*HOW TO COMPLETE THIS TASK*
Type the entries out again exactly as they read, but leave every picture behind.

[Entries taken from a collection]

▼

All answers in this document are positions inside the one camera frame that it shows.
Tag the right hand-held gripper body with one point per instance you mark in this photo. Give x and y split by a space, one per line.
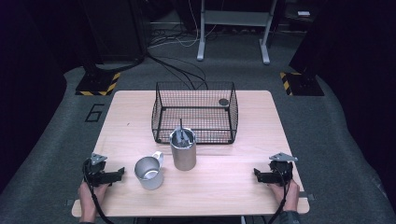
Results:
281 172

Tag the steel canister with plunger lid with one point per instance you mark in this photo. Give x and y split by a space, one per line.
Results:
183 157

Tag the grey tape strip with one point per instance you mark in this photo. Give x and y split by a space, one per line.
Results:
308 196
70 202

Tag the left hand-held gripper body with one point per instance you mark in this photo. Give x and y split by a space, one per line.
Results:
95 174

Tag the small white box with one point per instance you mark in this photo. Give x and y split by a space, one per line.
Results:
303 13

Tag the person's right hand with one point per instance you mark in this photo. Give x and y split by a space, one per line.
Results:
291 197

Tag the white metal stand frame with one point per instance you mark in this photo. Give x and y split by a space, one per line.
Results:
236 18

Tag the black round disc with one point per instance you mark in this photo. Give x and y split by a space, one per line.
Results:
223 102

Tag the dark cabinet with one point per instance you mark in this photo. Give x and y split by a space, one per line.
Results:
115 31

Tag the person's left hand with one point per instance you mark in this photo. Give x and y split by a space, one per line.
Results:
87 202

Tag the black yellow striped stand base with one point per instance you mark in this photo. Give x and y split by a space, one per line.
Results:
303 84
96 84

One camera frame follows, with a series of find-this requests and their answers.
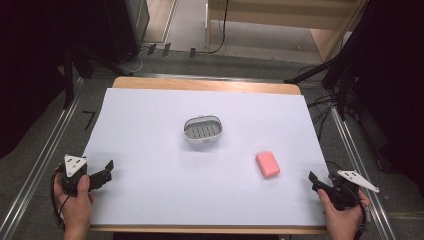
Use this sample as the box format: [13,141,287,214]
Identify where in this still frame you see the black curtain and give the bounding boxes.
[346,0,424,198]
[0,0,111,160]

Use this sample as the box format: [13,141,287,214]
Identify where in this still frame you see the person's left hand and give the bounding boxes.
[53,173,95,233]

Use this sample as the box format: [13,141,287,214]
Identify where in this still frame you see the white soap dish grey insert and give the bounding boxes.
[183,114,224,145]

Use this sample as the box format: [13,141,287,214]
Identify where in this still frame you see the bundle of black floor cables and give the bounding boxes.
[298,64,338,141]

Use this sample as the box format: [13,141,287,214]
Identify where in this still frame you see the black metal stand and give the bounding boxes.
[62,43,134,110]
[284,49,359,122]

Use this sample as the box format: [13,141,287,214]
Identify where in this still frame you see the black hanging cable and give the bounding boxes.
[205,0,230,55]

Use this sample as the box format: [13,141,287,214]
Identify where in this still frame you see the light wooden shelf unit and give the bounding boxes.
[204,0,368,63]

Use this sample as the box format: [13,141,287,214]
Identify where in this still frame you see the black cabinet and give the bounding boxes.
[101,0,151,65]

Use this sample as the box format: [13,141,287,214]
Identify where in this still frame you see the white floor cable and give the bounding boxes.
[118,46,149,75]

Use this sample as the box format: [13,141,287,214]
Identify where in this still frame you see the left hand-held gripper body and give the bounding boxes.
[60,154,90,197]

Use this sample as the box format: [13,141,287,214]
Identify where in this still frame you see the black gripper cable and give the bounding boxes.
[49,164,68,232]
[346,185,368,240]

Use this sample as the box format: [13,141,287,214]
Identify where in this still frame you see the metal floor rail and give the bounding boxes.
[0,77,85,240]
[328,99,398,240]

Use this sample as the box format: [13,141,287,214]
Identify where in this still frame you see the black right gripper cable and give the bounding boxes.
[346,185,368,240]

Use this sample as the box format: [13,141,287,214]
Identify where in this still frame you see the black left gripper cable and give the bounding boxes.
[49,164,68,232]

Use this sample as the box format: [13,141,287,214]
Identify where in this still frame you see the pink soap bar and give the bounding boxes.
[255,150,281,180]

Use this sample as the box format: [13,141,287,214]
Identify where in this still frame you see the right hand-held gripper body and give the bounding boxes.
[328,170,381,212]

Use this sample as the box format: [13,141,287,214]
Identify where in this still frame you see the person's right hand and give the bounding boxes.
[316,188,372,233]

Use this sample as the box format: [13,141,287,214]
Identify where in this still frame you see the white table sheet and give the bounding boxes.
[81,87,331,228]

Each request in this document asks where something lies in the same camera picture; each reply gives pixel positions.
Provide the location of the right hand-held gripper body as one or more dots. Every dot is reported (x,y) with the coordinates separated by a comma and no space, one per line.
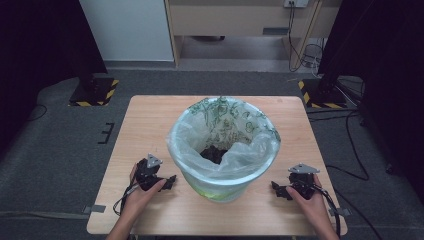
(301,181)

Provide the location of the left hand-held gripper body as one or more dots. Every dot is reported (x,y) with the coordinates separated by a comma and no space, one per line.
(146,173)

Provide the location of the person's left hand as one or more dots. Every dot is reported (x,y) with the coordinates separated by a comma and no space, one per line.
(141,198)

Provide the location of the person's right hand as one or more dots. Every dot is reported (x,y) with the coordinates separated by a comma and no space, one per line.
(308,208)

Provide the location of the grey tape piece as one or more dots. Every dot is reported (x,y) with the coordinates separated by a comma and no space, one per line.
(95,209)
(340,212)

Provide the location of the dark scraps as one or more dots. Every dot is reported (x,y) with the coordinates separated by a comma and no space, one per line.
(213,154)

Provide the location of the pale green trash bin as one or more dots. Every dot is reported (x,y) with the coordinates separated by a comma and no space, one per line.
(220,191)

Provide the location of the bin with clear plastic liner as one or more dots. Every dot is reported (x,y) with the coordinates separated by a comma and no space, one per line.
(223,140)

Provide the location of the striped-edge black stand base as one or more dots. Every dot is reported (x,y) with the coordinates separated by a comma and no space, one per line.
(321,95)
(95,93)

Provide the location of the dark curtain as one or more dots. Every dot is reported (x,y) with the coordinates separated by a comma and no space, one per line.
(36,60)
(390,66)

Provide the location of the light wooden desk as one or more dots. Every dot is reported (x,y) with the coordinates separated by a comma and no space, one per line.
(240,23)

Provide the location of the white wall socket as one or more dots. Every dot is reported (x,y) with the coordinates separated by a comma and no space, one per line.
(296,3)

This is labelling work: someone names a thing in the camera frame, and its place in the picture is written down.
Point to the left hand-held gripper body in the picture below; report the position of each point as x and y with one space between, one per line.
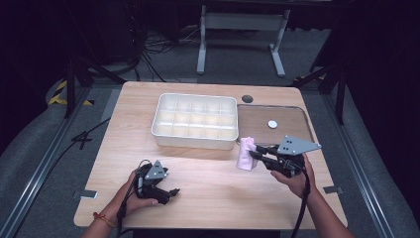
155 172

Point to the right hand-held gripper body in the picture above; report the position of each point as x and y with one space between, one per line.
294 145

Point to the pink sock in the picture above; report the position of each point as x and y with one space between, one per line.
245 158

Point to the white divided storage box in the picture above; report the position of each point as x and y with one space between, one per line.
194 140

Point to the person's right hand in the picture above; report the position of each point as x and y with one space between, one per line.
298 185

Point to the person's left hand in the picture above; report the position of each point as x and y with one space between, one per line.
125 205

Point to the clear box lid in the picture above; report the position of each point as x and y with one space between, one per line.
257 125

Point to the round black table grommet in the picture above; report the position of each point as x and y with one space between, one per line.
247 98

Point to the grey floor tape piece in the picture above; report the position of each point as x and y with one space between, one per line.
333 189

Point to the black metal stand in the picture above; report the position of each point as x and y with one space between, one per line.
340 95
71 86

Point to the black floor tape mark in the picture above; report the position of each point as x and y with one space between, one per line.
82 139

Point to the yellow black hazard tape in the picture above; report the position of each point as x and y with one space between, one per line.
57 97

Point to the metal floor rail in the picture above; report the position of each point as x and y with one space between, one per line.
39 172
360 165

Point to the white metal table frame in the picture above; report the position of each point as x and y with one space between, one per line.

▲

*TASK RESPONSE*
All answers in this document are positions inside the one camera frame that it shows.
Tag the right hand-held gripper body with one point per instance you mark in this photo. Give x and y split by a space, one per line.
Results:
281 172

Tag the steel canister with plunger lid with one point per instance you mark in this photo. Give x and y split by a space, one per line.
Results:
183 157

Tag the grey tape strip with one point per instance you mark in this photo. Give x and y split by a space, one per line.
Results:
308 196
70 202

Tag the left hand-held gripper body with one point per instance you mark in this photo. Give x and y split by a space, one per line.
Results:
95 174

Tag the small white box with one point per instance you mark in this photo. Give x and y split by a space, one per line.
Results:
303 13

Tag the person's right hand with one point per instance you mark in this photo. Give x and y split by a space, one per line.
Results:
291 197

Tag the white metal stand frame with one point per instance you mark in this photo. Give x and y split by a space, one per line.
Results:
236 18

Tag the black round disc with one point per instance you mark in this photo. Give x and y split by a space, one per line.
Results:
223 102

Tag the dark cabinet with one point per instance you mark in this photo. Give x and y split by a space, one per line.
Results:
115 31

Tag the person's left hand with one point per instance you mark in this photo. Give x and y split by a space, one per line.
Results:
87 202

Tag the black yellow striped stand base with one point per instance you mark in this photo. Give x and y split by a space, one per line.
Results:
303 84
96 84

One camera frame follows, with a series of find-this requests and their answers.
Use this sample as the box format: [13,141,287,214]
Identify where in this still frame you see the black curtain and give the bounding boxes.
[346,0,424,198]
[0,0,111,160]

Use this sample as the box format: [13,141,287,214]
Identify where in this still frame you see the person's left hand and give the bounding boxes.
[53,173,95,233]

Use this sample as the box format: [13,141,287,214]
Identify where in this still frame you see the white soap dish grey insert and give the bounding boxes.
[183,114,224,145]

Use this sample as the box format: [13,141,287,214]
Identify where in this still frame you see the bundle of black floor cables and give the bounding boxes.
[298,64,338,141]

Use this sample as the box format: [13,141,287,214]
Identify where in this still frame you see the black metal stand and give the bounding boxes.
[62,43,134,110]
[284,49,359,122]

Use this sample as the box format: [13,141,287,214]
Identify where in this still frame you see the black hanging cable and give the bounding boxes.
[205,0,230,55]

Use this sample as the box format: [13,141,287,214]
Identify where in this still frame you see the light wooden shelf unit and give the bounding boxes.
[204,0,368,63]

Use this sample as the box format: [13,141,287,214]
Identify where in this still frame you see the black cabinet and give the bounding boxes.
[101,0,151,65]

Use this sample as the box format: [13,141,287,214]
Identify where in this still frame you see the white floor cable and give the bounding boxes.
[118,46,149,75]

Use this sample as the box format: [13,141,287,214]
Identify where in this still frame you see the left hand-held gripper body and give the bounding boxes.
[60,154,90,197]

Use this sample as the box format: [13,141,287,214]
Identify where in this still frame you see the black gripper cable and give the bounding boxes.
[49,164,68,232]
[346,185,368,240]

Use this sample as the box format: [13,141,287,214]
Identify where in this still frame you see the metal floor rail and give the bounding boxes.
[0,77,85,240]
[328,99,398,240]

Use this sample as the box format: [13,141,287,214]
Identify where in this still frame you see the black right gripper cable and give the bounding boxes.
[346,185,368,240]

Use this sample as the box format: [13,141,287,214]
Identify where in this still frame you see the black left gripper cable and give the bounding boxes.
[49,164,68,232]

Use this sample as the box format: [13,141,287,214]
Identify where in this still frame you see the pink soap bar and give the bounding boxes.
[255,150,281,180]

Use this sample as the box format: [13,141,287,214]
Identify where in this still frame you see the right hand-held gripper body and give the bounding boxes.
[328,170,381,212]

Use this sample as the box format: [13,141,287,214]
Identify where in this still frame you see the person's right hand and give the bounding boxes.
[316,188,372,233]

Use this sample as the box format: [13,141,287,214]
Identify where in this still frame you see the white table sheet and give the bounding boxes.
[81,87,331,228]

Each request in this document asks where something lies in the same camera picture; each reply gives pixel positions.
Provide the location of the right hand-held gripper body as one or more dots. Every dot is reported (x,y) with the coordinates separated by a comma and no space, one per line.
(301,181)

Provide the location of the left hand-held gripper body as one or more dots. Every dot is reported (x,y) with the coordinates separated by a comma and no space, one per line.
(146,173)

Provide the location of the person's left hand as one or more dots. Every dot is reported (x,y) with the coordinates separated by a comma and no space, one per line.
(141,198)

Provide the location of the person's right hand as one or more dots. Every dot is reported (x,y) with the coordinates separated by a comma and no space, one per line.
(308,208)

Provide the location of the grey tape piece as one or more dots. Every dot is reported (x,y) with the coordinates separated by a comma and no space, one per line.
(95,209)
(340,212)

Provide the location of the dark scraps as one or more dots. Every dot is reported (x,y) with the coordinates separated by a comma and no space, one per line.
(213,154)

Provide the location of the pale green trash bin as one or more dots. Every dot is reported (x,y) with the coordinates separated by a comma and no space, one per line.
(220,191)

Provide the location of the bin with clear plastic liner as one or more dots. Every dot is reported (x,y) with the coordinates separated by a comma and no space, one per line.
(223,140)

Provide the location of the striped-edge black stand base as one or more dots. Every dot is reported (x,y) with the coordinates separated by a comma and no space, one per line.
(321,95)
(95,93)

Provide the location of the dark curtain as one or more dots. Every dot is reported (x,y) with the coordinates separated by a comma and no space, one per line.
(36,60)
(390,66)

Provide the location of the light wooden desk as one or more dots. Every dot is reported (x,y) with the coordinates separated by a comma and no space, one per line.
(240,23)

Provide the location of the white wall socket as one or more dots. Every dot is reported (x,y) with the coordinates separated by a comma and no space, one per line.
(296,3)

This is labelling work: someone names a thing in the camera frame, and its place in the picture is written down.
Point to the left hand-held gripper body in the picture below; report the position of each point as x and y with one space between, one per line.
155 172

Point to the right hand-held gripper body in the picture above; report the position of each point as x and y with one space between, one per line.
294 145

Point to the pink sock in the picture above; report the position of each point as x and y with one space between, one per line.
245 158

Point to the white divided storage box in the picture above; report the position of each point as x and y with one space between, one per line.
194 140

Point to the person's right hand in the picture above; report the position of each point as x and y with one space between, one per line.
298 185

Point to the person's left hand in the picture above; report the position of each point as x and y with one space between, one per line.
125 205

Point to the clear box lid in the picture above; report the position of each point as x and y with one space between, one per line.
257 125

Point to the round black table grommet in the picture above; report the position of each point as x and y with one space between, one per line.
247 98

Point to the grey floor tape piece in the picture above; report the position of each point as x and y with one space between, one per line.
333 189

Point to the black metal stand in the picture above; report the position of each point as x and y with one space between, one per line.
340 95
71 86

Point to the black floor tape mark in the picture above; report the position of each point as x and y with one space between, one per line.
82 139

Point to the yellow black hazard tape in the picture above; report the position of each point as x and y with one space between, one per line.
57 97

Point to the metal floor rail in the picture above; report the position of each point as x and y with one space between, one per line.
39 172
360 165

Point to the white metal table frame in the picture above; report the position of each point as x and y with one space between, one per line.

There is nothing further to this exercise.